A funky workout session takes place on “Cinematic Soul” (cribbing a bass line from “Sing a Simple Song”). Adamson can be as brash and glitzy as anyone and still pull it off. His material may be described as rather composed, but it can boogie too. Then more surprises come when “That Fool Was Me” has the sultry soul comedy of him singing, “only a fool would leave you / and that fool was me.”
The King of Nothing Hill makes considerable use of electronics and sound effect samples. There is sometimes an erratic pursuit of a number of different styles, but Adamson uses those shifts to convey a sense of changing scenes in a movie. The effect can be a bit demanding over the course of the rather lengthy runtime of the album though.
As Above So Below, the predecessor album, had more lounge jazz/acid jazz and bleak, blaring trip-hop pushing it ahead even if it subdued the pseudo-soundtrack impressionism. Both efforts toy with kitsch. All things said, the albums are about equally good, just in different ways — if anything this album has more cohesive and focused individual songs even as it lacks some of the elusive intrigue overall.

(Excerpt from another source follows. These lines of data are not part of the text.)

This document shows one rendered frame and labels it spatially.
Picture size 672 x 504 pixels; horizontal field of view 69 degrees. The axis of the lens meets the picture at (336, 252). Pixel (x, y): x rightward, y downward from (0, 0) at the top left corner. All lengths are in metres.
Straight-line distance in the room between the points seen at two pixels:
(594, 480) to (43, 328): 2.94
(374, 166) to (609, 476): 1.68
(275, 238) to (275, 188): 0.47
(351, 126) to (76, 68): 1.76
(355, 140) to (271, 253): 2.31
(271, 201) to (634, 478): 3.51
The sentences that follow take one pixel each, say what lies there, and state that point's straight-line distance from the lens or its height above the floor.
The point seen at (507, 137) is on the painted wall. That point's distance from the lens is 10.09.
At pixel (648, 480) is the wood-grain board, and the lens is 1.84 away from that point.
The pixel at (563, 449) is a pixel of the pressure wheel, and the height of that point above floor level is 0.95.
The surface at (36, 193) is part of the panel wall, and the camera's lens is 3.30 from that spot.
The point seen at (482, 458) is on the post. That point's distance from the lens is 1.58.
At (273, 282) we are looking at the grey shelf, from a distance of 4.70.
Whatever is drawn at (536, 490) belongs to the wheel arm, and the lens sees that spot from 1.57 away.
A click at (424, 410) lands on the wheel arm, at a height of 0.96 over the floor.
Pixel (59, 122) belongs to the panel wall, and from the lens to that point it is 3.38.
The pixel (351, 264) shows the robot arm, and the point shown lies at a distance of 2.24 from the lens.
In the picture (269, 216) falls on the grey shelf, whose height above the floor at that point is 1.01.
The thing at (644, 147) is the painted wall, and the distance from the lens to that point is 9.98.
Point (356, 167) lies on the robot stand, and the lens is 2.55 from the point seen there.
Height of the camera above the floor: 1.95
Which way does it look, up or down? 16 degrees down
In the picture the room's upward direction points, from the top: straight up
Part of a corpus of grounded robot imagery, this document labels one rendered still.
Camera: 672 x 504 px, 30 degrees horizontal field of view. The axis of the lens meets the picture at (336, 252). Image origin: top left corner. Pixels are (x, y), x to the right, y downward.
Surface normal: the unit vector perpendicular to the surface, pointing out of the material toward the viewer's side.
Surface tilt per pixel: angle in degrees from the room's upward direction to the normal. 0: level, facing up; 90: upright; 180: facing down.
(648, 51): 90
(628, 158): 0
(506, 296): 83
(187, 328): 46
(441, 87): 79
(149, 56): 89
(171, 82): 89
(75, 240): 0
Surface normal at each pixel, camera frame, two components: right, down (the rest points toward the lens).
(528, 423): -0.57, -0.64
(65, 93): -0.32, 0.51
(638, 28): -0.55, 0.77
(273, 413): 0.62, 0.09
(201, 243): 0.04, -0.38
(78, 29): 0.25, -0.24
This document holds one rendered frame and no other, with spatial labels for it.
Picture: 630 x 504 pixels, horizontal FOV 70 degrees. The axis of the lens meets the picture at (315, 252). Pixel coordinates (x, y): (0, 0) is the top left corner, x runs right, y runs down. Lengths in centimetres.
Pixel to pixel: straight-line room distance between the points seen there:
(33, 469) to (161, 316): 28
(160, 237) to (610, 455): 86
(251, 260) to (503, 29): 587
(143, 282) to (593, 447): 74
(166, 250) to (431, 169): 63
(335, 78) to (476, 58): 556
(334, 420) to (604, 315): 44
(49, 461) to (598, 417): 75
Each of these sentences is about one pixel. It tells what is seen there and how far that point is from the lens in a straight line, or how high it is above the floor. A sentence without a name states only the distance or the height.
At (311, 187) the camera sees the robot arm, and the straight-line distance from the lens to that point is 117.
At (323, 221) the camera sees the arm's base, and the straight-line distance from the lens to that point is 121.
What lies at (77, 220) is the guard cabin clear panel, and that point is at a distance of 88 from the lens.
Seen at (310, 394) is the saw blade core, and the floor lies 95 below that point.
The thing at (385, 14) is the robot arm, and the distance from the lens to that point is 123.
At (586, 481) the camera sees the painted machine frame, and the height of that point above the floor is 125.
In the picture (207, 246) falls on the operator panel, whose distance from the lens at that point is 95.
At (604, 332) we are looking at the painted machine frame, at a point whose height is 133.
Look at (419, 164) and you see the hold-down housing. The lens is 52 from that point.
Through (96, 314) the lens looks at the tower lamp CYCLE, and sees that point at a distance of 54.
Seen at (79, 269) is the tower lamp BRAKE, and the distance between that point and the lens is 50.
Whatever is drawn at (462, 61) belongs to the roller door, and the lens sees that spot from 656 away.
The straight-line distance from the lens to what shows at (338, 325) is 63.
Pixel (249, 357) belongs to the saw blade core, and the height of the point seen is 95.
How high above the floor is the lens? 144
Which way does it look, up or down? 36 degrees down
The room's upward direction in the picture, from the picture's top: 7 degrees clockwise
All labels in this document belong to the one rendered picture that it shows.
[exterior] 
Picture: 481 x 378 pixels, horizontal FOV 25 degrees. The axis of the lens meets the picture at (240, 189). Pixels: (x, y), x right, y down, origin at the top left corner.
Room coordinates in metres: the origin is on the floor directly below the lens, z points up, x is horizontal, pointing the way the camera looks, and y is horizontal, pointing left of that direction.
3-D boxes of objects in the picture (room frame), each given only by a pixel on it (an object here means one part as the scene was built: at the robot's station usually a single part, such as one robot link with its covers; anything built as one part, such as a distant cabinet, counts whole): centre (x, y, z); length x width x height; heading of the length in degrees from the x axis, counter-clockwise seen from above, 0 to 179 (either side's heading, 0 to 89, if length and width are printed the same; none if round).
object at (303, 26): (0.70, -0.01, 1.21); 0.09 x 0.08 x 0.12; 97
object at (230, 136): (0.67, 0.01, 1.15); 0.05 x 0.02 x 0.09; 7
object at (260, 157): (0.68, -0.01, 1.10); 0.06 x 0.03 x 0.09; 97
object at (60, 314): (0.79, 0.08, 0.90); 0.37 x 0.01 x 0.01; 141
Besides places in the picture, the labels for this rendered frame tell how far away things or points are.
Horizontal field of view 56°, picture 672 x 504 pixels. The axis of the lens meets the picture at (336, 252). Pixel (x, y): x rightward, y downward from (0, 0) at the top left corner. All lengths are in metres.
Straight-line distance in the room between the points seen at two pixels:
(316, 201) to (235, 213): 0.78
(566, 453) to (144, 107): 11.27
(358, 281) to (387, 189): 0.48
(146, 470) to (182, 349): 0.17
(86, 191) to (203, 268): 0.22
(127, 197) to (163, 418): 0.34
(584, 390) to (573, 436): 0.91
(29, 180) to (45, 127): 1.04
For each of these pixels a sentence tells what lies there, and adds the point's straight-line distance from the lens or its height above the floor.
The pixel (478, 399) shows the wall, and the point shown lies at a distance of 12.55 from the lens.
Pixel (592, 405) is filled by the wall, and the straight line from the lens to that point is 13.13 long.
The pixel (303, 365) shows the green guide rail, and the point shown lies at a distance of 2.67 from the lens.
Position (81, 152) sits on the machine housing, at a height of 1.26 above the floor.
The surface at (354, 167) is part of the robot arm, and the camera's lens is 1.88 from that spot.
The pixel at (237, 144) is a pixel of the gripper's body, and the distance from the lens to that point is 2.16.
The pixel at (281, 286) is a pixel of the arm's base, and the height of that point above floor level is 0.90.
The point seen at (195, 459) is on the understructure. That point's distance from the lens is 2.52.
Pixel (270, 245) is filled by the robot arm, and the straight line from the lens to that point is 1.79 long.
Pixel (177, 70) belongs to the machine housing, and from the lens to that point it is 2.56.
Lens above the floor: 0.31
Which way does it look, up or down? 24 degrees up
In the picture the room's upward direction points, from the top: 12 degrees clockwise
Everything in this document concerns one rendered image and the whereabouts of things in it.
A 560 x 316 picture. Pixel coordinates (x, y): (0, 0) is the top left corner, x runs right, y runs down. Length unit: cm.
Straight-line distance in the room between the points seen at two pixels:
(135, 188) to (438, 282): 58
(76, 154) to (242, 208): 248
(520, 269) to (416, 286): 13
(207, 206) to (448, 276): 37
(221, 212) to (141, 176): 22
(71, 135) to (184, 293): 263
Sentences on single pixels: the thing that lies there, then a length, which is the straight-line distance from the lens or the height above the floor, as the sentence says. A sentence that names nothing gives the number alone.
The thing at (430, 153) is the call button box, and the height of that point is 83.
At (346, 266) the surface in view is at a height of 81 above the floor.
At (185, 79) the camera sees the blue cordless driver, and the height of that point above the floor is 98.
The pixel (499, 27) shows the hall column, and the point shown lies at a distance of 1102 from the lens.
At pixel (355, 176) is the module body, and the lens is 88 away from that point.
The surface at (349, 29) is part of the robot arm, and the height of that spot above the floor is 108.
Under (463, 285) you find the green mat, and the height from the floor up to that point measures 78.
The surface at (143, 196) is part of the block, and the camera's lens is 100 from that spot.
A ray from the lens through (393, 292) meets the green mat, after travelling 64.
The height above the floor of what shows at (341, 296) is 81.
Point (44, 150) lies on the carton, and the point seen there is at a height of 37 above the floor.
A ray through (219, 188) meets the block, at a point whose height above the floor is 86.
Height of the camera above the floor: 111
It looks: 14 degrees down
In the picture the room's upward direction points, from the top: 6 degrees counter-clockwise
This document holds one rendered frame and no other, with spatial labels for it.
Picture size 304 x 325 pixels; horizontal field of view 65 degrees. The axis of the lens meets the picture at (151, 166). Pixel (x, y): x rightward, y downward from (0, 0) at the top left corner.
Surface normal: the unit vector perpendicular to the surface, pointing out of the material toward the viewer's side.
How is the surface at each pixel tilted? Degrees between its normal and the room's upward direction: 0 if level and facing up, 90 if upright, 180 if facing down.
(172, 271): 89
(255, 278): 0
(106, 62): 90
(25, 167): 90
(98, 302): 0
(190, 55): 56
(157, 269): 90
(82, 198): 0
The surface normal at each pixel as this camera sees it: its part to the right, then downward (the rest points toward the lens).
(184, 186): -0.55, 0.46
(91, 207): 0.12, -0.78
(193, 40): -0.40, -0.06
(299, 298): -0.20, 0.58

The King of Nothing Hill is refreshing. Almost a decade and a half after its release, it has to be given credit for capturing the feel of the sorts of action thriller films it evokes. Granted, the lyrics go beyond what pure soundtrack music would normally do, by suggesting visuals to accompany the music (like the line, “I don’t even know how the gun got in my hand” on “Whispering Streets”). But that’s part of the fun of this approach to music. And Barry Adamson is still basically the only one doing what he does.